February was a hard month for me. It’s so short and all those shiny new goals suddenly seem unreachable. How can two whole days make such a huge difference?
That’s why this February 2018 Reflections is coming a week late, which doesn’t feel awesome. Because all those bad feelings are now seeping into March and I’m playing catch up.
In February I wanted to:
- Develop pricing for sponsored blog and Instagram posts
- Set prices for freelance food photography and styling
- Get a media kit together
- Start reaching out to brands to land paid sponsored posts
In retrospect, I’ve done or am close to being finished with all of these. I did decide to start pitching to brands in March though. And at first I wanted to write one email a day, but I’m deciding to do that on Fridays now. Writing emails takes a lot of time for me. Getting just the right wording is hard and I need to devote part of a whole day to drafting multiple emails.
Now that it’s out in front of me, I’m feeling a little better about February. But it was still a rough month.
Hitting the Wall
I’m on the sugar again
A lot of what was easy and invigorating in January is hard and draining now. Because I did so well in January on a modified refined sugar-free diet, I decided I wanted to try and continue it. Especially because it hardly felt like work and I had more energy.
But suddenly, not having sugar became hard and not so fun. I began to have upset stomachs again and was low on energy. I was really struggling so I gave up and got back on the sugar. And it really affected my emotions and digestion for a little while.
An emotional roller coaster of depression and anger
There was one day that really got me. I was completely fine while at work. On the drive home though I felt like I got hit with a wave of depression. It was awful and reminded me of the sudden mood changes I would get while on prednisone.
Walking used to help me so I went on one. But while I was walking, I got the notification on my phone about the Florida shooting. And that was it. I started crying and feeling like nothing can ever change.

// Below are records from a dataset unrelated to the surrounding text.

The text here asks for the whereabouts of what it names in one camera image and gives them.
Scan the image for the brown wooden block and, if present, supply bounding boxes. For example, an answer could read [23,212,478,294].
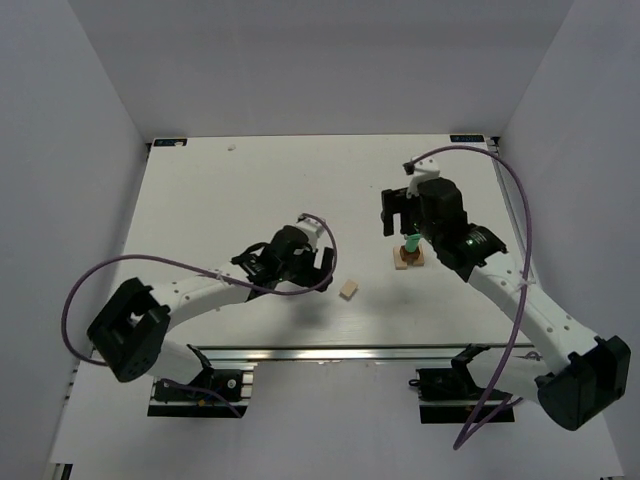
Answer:
[404,249,424,266]

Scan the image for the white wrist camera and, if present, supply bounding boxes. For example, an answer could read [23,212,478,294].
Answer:
[295,216,325,250]
[403,158,440,199]

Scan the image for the green wooden cylinder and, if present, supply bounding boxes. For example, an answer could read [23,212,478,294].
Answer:
[404,234,421,254]

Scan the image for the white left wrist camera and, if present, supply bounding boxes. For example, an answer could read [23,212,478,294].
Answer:
[295,216,325,250]

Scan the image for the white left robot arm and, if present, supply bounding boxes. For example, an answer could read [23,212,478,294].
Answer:
[87,218,337,395]

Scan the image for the blue table corner label left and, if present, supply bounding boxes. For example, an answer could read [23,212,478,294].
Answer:
[152,138,188,148]

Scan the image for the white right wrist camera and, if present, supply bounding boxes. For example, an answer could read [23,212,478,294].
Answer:
[403,158,440,199]

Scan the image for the small light wood block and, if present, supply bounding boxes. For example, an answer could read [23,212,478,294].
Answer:
[339,279,359,300]

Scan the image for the blue table corner label right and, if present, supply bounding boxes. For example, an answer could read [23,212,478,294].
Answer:
[449,134,485,144]

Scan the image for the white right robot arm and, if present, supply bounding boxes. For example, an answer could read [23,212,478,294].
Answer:
[381,178,631,431]

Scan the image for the blue table corner label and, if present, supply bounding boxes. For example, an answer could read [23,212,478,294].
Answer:
[152,138,188,148]
[449,134,485,144]

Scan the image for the aluminium table edge rail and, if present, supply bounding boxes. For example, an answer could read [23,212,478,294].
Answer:
[189,342,551,366]

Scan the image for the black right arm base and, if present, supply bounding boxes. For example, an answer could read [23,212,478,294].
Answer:
[408,367,483,426]

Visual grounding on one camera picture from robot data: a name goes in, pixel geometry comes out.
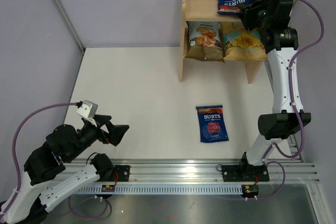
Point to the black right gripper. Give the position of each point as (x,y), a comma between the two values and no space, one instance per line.
(251,8)

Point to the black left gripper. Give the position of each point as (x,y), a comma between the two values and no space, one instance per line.
(116,132)

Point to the large kettle cooked chips bag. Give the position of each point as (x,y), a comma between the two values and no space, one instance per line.
(240,44)

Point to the olive light-blue chips bag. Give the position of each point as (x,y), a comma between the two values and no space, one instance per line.
(204,42)

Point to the blue spicy sweet chilli bag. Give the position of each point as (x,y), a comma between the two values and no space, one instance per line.
(212,127)

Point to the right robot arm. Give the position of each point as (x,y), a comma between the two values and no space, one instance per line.
(271,18)

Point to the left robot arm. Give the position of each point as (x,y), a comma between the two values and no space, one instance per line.
(34,200)

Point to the wooden two-tier shelf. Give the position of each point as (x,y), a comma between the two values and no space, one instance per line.
(198,10)

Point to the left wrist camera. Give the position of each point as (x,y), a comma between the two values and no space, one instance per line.
(87,110)

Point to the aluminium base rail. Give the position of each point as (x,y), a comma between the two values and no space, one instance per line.
(183,177)

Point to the aluminium corner frame post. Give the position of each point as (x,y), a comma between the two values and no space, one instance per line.
(69,25)

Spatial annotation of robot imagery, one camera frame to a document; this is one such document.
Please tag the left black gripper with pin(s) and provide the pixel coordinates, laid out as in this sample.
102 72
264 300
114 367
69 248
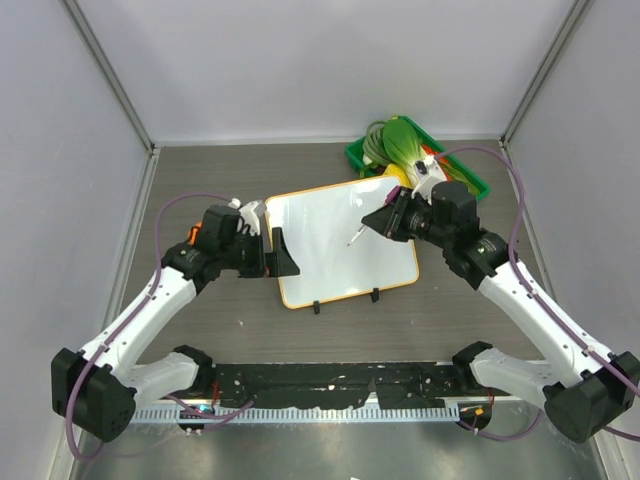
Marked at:
271 264

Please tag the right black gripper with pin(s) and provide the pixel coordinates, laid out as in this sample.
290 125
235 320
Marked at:
389 220

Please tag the white marker pen body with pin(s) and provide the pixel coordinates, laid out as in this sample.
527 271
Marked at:
357 234

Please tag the magenta marker cap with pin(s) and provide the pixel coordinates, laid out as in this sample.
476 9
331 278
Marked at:
391 195

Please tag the orange framed whiteboard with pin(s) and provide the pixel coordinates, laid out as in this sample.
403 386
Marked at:
317 225

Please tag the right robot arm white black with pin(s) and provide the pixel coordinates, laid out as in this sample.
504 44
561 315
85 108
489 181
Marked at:
583 385

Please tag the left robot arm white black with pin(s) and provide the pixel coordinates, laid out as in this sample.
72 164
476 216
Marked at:
100 387

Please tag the yellow toy vegetable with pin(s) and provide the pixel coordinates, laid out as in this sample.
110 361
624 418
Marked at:
394 171

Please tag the grey green coiled toy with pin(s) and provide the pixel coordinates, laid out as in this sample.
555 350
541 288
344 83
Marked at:
374 153

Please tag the toy bok choy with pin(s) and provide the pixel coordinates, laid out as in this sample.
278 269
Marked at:
403 147

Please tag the red orange toy pepper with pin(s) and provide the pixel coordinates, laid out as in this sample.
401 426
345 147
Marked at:
445 170

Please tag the orange toy fruit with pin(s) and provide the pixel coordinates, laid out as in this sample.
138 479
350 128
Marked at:
193 234

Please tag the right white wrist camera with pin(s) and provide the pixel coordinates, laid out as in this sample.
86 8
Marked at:
424 184

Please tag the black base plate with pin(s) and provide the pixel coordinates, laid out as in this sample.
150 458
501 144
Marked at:
337 386

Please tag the slotted grey cable duct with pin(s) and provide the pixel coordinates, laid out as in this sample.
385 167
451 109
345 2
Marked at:
370 412

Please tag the right aluminium frame post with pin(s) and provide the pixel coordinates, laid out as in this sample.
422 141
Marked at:
559 43

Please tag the aluminium frame post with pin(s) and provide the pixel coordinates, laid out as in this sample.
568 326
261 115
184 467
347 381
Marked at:
88 36
559 43

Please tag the left aluminium frame post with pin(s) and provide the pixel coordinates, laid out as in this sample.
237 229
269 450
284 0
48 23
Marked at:
88 36

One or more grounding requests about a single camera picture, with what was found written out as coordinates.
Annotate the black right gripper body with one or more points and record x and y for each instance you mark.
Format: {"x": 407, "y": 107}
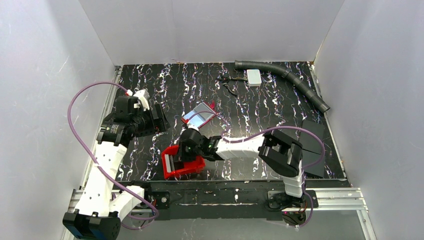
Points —
{"x": 180, "y": 153}

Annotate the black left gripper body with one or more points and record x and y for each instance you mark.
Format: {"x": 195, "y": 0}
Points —
{"x": 156, "y": 118}

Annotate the red plastic bin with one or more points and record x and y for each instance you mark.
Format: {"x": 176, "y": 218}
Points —
{"x": 172, "y": 168}

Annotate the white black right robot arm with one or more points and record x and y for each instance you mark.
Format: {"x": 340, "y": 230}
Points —
{"x": 281, "y": 152}

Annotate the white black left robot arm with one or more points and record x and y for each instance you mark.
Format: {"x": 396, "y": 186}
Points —
{"x": 104, "y": 202}

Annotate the black grey pliers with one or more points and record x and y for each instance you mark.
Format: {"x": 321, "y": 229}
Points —
{"x": 226, "y": 79}

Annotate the white rectangular box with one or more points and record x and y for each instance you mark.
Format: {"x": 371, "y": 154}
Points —
{"x": 254, "y": 77}

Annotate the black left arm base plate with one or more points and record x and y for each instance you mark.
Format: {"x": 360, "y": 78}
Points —
{"x": 159, "y": 198}

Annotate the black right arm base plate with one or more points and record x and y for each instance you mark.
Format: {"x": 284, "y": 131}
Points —
{"x": 279, "y": 200}

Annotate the aluminium frame rail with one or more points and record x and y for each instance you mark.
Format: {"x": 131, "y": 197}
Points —
{"x": 236, "y": 188}

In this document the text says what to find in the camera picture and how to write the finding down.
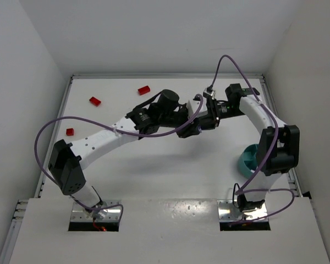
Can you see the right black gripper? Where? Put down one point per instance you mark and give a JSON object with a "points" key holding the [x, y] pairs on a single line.
{"points": [[210, 121]]}

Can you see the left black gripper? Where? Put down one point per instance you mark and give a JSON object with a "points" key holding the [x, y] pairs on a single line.
{"points": [[185, 127]]}

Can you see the red lego brick top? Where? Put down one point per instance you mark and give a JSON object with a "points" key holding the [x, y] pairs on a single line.
{"points": [[143, 90]]}

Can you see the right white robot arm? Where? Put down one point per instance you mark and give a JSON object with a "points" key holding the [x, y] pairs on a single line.
{"points": [[278, 147]]}

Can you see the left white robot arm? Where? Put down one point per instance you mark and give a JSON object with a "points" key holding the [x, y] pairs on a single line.
{"points": [[161, 115]]}

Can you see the teal divided round container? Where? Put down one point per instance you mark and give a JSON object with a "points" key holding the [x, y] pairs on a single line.
{"points": [[247, 162]]}

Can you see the red lego brick left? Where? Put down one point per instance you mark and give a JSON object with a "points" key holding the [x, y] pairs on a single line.
{"points": [[94, 101]]}

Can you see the small red lego brick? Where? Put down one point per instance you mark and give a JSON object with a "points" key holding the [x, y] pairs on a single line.
{"points": [[69, 132]]}

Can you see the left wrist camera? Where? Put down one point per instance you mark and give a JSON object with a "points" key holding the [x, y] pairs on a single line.
{"points": [[192, 107]]}

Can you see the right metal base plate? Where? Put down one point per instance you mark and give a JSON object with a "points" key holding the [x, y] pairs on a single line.
{"points": [[229, 213]]}

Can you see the metal base plate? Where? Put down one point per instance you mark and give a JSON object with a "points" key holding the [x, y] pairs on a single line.
{"points": [[111, 212], [229, 213]]}

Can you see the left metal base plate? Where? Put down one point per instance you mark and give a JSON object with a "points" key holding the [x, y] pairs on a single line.
{"points": [[111, 212]]}

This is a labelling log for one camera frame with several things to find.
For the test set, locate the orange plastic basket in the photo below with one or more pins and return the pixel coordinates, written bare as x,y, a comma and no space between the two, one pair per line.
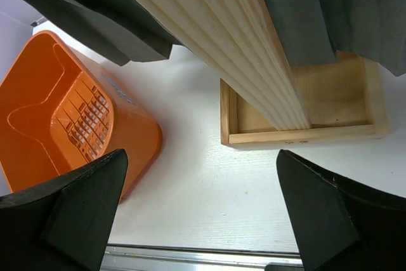
61,110

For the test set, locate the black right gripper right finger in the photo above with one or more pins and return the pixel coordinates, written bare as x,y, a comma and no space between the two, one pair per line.
338,223

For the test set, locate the wooden clothes rack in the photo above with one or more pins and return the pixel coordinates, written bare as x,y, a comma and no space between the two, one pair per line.
263,98

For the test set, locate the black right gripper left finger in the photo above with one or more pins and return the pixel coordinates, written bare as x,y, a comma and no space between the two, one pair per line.
65,222

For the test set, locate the grey pleated skirt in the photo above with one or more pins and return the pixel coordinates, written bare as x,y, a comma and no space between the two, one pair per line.
311,31

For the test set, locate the aluminium rail table edge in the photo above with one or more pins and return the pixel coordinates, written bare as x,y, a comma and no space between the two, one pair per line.
127,257

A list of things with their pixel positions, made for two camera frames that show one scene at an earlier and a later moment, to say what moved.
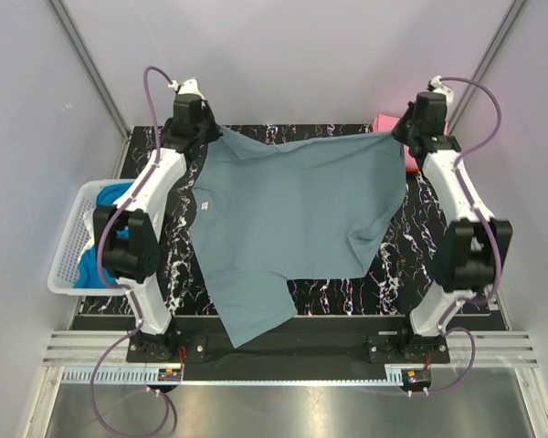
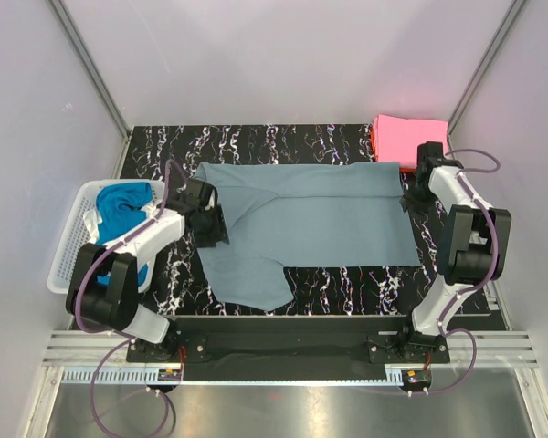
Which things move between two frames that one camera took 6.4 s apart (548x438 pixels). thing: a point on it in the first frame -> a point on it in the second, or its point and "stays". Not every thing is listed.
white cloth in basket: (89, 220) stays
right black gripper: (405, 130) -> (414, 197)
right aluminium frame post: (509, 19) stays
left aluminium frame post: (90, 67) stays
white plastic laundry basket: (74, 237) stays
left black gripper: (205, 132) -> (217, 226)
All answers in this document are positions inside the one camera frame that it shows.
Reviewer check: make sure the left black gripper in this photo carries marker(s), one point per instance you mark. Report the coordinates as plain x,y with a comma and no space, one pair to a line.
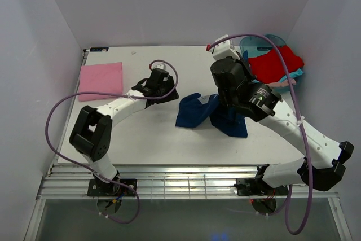
173,95

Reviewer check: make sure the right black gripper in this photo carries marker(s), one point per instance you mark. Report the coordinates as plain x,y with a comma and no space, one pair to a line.
246,68

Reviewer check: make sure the blue mickey t-shirt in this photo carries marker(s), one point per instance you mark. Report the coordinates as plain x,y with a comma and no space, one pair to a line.
194,109

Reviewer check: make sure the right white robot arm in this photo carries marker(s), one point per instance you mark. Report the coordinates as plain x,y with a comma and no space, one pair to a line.
322,166

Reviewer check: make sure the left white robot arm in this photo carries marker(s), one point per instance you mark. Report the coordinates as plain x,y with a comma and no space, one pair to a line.
91,134

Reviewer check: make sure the red t-shirt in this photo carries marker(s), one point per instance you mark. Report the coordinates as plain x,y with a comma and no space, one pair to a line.
268,67

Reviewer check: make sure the teal plastic basket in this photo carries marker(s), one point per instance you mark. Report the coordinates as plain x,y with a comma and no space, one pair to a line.
252,47

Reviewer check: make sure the light pink t-shirt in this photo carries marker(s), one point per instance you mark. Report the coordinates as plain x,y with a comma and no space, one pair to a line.
284,83

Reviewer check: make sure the light blue t-shirt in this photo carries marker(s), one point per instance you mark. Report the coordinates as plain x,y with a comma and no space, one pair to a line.
297,73

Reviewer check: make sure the folded pink t-shirt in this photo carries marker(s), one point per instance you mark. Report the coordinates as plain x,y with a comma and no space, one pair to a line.
104,78

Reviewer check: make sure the blue label sticker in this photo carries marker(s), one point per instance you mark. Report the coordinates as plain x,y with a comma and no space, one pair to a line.
99,49

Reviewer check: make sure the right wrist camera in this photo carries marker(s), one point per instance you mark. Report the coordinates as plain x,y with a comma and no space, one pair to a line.
223,50

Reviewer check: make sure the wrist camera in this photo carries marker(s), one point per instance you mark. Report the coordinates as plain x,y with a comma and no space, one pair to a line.
223,50
162,67

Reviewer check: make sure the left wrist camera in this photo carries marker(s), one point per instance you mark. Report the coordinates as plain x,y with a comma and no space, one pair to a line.
162,67

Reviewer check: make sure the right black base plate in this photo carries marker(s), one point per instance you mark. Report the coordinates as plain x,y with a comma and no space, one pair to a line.
255,187

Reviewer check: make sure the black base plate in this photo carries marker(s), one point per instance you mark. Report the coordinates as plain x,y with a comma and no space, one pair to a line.
97,188
255,187

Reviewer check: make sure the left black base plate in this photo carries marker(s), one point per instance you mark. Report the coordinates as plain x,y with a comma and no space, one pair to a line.
97,188

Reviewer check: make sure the aluminium frame rail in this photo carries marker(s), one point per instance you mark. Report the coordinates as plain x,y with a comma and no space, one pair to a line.
153,182

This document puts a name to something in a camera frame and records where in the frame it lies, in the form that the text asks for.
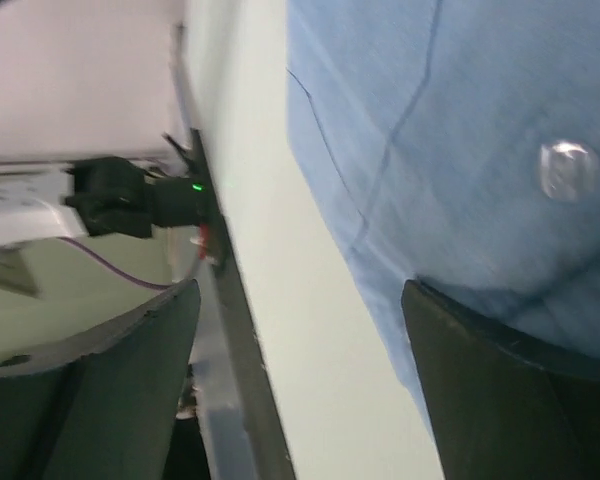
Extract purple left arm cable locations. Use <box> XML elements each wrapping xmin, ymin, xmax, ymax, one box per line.
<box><xmin>59</xmin><ymin>237</ymin><xmax>181</xmax><ymax>291</ymax></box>

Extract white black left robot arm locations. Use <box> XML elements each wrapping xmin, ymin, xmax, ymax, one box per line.
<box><xmin>0</xmin><ymin>157</ymin><xmax>210</xmax><ymax>247</ymax></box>

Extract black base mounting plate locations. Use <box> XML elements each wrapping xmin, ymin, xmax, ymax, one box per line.
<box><xmin>192</xmin><ymin>185</ymin><xmax>295</xmax><ymax>480</ymax></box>

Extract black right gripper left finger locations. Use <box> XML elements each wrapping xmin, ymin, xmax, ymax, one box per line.
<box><xmin>0</xmin><ymin>280</ymin><xmax>201</xmax><ymax>479</ymax></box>

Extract light blue long sleeve shirt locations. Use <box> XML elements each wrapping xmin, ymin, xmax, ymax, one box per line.
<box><xmin>286</xmin><ymin>1</ymin><xmax>600</xmax><ymax>408</ymax></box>

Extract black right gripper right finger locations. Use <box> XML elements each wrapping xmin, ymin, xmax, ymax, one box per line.
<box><xmin>402</xmin><ymin>281</ymin><xmax>600</xmax><ymax>479</ymax></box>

And the news made those feelings worse and added anger on top of everything. The “our prayers are with the victims” phrase has made me angry for years. But now I can’t even stand to watch the positive spins the news tries to put on everything.
I do think it’s natural to focus on the heroics of everyday people when terrorism occurs. But it’s become a sad standard. And it feels like they are yelling at us to distract us: yes there was another tragic shooting BUT LOOK AT ALL THE POSITIVE AND HEROIC THINGS PEOPLE CAN DO WHEN THEY’RE SHOT AT.
I went to bed early and decided to not set an alarm. I woke up at 5:30 on my own and felt motivated again but still hopeless.
Emma Gonzalez sparked some fire in my soul. And while plodding along, trying to reach my own goals, I started feeling that even when the world around you refuses to change, you can try to change your own life. And maybe that eventually trickles down into the world around you.
On Turning 30
This may seem like a random change in topic, but bear with me. I’m actually going to turn 31 in May. But I’m a year older than most of the people I went to high school with. This means I can sometimes feel a delay in my reactions to turning a certain age.
My Facebook has lit up with notifications because most of my friends have been turning 30 these past few months. And turning thirty can do some nasty things to your self-esteem. People may celebrate with big “Dirty 30” parties, but it’s still an age that’s greeted with a mix of depression, apprehension, and worry.
At a 30th birthday party, someone asked what I felt when I turned the big 3-0. And I was a little surprised at my answer.
Two birthdays in a row: Me in May 2016 with a surgery care package and me in May 2017 ready for my first big outing in a long while
I responded without thinking: “I felt grateful”. I was grateful to be alive, to be out of the hospital, to be able to spend the day in San Francisco walking my feet off and getting completely roasted at a piano bar. Because honestly, there were a couple of precarious moments in 2016 where I questioned whether I was going to be able to make it to my 30th birthday.
Me being serenaded by the piano player at Johnny Foley’s Irish House for my 30th birthday…crude, rude, and hilarious
Now that everyone else is turning 30 though, I’m getting caught in the comparing game that I talked about in my January 2018 Reflections. But I’m glad I remembered that feeling of gratitude. Because getting old is a privilege.
Scars and Wrinkles
One question people asked me when they learned I was getting my colon removed was, “What about the scars? Are you worried how they’ll look?”
I was surprised by the question because it hadn’t occurred to me at all to worry about scars. And now my scars might itch or hurt as they stretch, twist, and bunch. But I’m proud of them. They are my triumph, my choice to live a full life with missing parts over an empty life with a whole body.
And now I believe I need to think of age and wrinkles like that too. Embrace each year and every wrinkle as a celebration of a life lived. Of experiences savored, of lots of laughter and wide smiles, of foreheads furrowed in thought and concentration.
I only started noticing my wrinkles a year ago. And I hated them. But I’m trying to take pride in them now.
You just have to remember the people in life who died young, robbed of their chance to get those scars and wrinkles to realize that they are beautiful and a privilege. And everything that you should want in a life well lived.